- TRY IT -
Repeat exactly the lines of the records below, starting at the line containing "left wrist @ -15" and ending at the line containing "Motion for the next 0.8". Leave the pictures out.
══ ENTRIES SUPPLIED
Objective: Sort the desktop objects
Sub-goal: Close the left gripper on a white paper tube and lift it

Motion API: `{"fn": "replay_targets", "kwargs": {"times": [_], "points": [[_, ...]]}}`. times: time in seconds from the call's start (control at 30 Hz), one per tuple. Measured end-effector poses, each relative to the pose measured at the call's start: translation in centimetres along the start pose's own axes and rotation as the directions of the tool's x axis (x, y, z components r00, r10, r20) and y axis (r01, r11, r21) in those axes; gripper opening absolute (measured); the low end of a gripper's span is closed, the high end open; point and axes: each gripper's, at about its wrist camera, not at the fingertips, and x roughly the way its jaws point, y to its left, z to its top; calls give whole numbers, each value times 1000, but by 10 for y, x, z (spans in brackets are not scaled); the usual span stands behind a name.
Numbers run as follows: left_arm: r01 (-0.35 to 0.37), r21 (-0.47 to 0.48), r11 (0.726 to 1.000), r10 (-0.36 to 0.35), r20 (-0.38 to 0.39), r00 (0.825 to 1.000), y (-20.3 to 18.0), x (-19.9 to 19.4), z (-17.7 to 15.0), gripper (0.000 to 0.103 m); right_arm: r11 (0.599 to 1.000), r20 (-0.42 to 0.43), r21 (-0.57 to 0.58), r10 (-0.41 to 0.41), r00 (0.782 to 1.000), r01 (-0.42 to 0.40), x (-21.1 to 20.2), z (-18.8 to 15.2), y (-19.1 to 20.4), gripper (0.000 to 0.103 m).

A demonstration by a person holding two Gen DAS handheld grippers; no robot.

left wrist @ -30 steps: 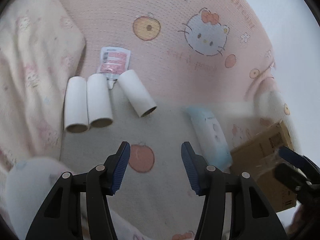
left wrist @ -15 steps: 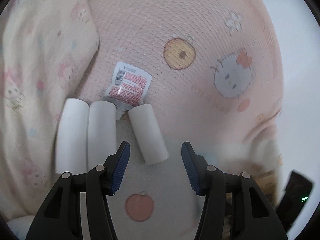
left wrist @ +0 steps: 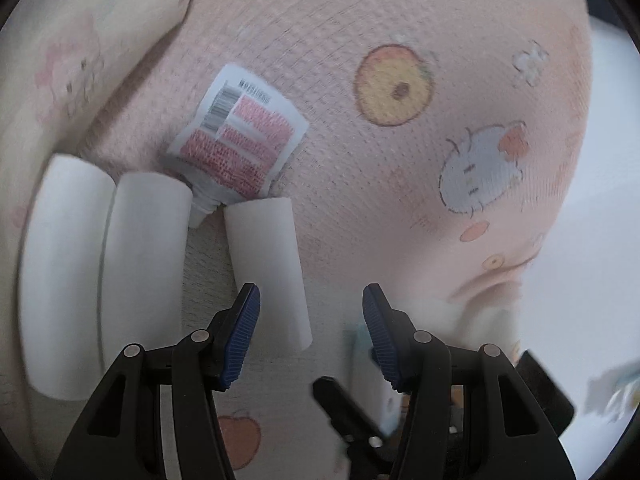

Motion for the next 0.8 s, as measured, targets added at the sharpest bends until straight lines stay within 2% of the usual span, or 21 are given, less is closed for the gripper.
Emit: {"fn": "replay_targets", "kwargs": {"times": [0.07,0.27,0.4,0.47,0.53,0.57,0.63,0.73,0.8], "points": [[4,-7,1000,-5,-7,1000,-1,5,0,57,1000,-6,18,25,1000,-25,7,-1,-1,81],[-57,106,993,56,13,998,-21,20,-5,54,998,-10,17,66,998,-65,25,2,3,81],[-42,65,997,42,-1,999,-15,24,-3,44,997,-12,-9,81,997,-81,33,5,3,80],[-33,31,999,33,-4,999,-9,23,-1,38,996,-12,-20,82,997,-83,35,6,2,70],[-18,6,1000,18,-11,1000,-4,23,0,38,995,-15,-20,97,995,-98,36,8,-1,62],[-20,1,1000,20,-12,1000,-4,23,0,38,994,-10,-23,103,995,-103,36,9,-2,61],[-39,3,999,39,-10,999,-5,24,1,38,992,-9,-35,121,993,-121,35,11,-3,58],[-79,45,996,79,-12,997,-11,26,-2,38,988,-28,-51,143,989,-145,33,11,-9,47],[-102,67,992,104,-15,995,-15,28,-4,38,987,-32,-70,141,989,-143,33,10,-11,44]]}}
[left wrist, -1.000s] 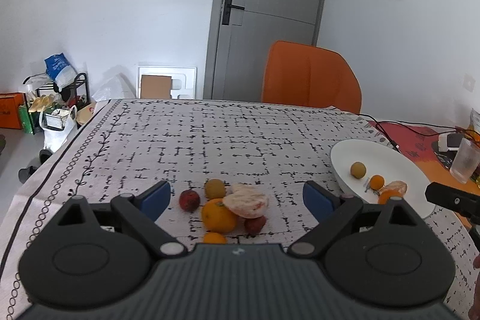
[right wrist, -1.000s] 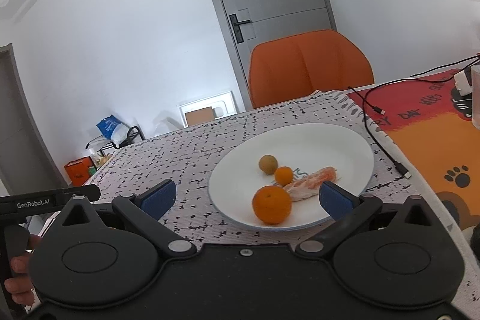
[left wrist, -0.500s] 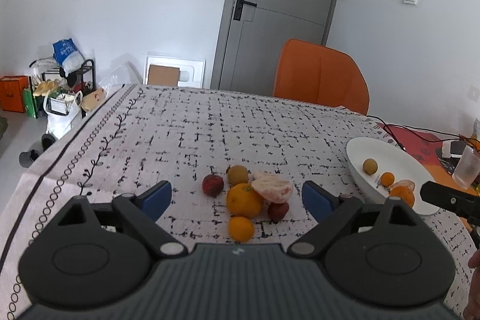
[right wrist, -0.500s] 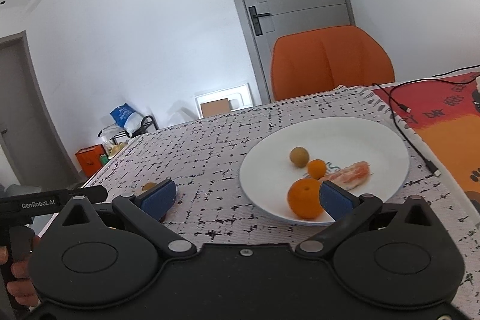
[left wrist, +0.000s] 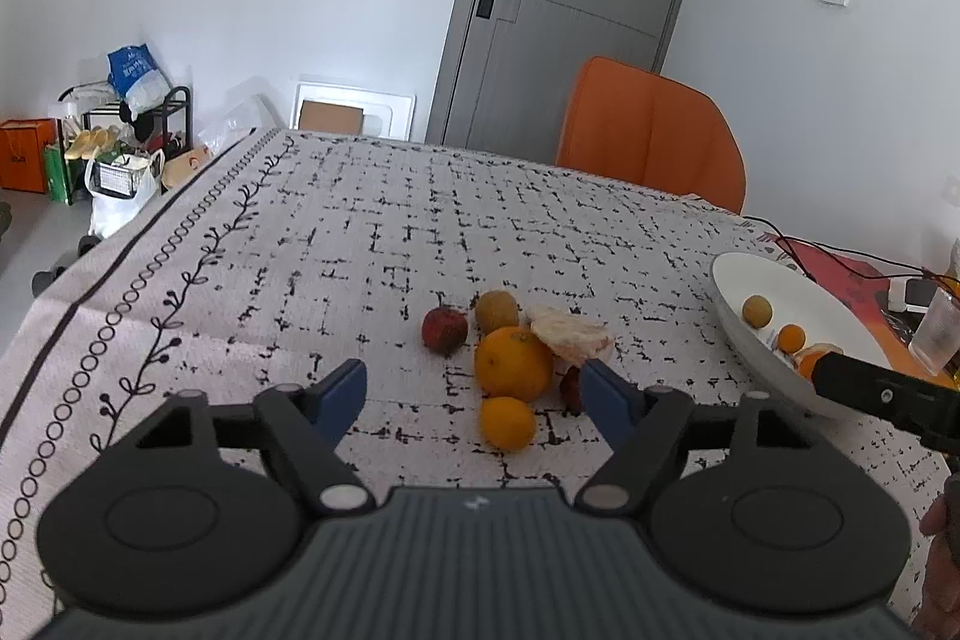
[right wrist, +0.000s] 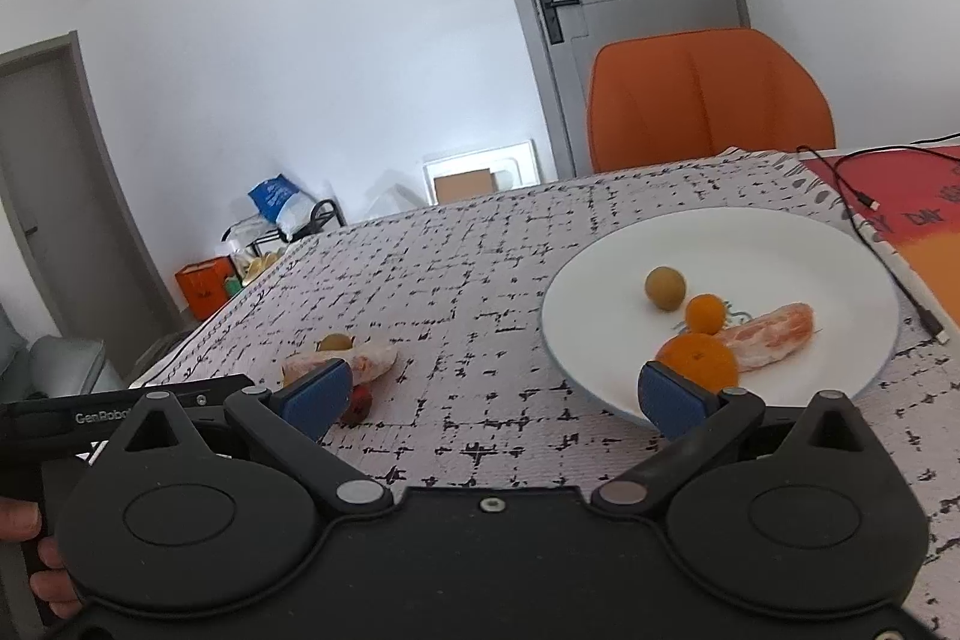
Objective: Organize fruits
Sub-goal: 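Move both open tools back toward the fruit pile, then grasp a small orange with the left tool while the right tool grasps a small red fruit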
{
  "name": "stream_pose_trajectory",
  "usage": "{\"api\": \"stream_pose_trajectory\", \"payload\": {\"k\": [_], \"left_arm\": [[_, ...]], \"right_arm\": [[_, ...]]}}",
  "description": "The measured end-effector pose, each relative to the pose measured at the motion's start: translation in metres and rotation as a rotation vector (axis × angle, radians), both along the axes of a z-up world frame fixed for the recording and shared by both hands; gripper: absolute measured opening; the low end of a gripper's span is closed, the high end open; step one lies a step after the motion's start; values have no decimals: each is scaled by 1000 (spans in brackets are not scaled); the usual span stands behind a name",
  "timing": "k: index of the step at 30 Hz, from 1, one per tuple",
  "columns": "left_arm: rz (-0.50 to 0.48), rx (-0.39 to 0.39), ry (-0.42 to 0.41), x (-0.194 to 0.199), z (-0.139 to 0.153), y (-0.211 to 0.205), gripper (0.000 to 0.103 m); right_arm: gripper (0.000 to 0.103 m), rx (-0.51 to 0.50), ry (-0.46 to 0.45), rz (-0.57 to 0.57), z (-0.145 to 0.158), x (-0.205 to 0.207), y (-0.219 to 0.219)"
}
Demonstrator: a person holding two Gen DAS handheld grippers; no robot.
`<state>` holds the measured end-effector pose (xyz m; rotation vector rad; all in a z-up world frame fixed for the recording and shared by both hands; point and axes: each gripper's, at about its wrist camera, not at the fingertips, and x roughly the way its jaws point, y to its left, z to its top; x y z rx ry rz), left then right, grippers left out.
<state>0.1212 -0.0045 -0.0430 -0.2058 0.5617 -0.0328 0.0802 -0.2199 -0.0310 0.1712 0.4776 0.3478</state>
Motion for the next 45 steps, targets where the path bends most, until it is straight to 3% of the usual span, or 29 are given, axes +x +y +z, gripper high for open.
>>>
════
- RESPONSE BELOW -
left wrist @ -15 steps: 
left wrist @ +0 steps: 

Motion for the next 0.8 s, as measured, targets added at the sharpest bends until straight lines stay within 2% of the usual span, or 21 are given, less is closed for the gripper.

The exercise requires nothing more.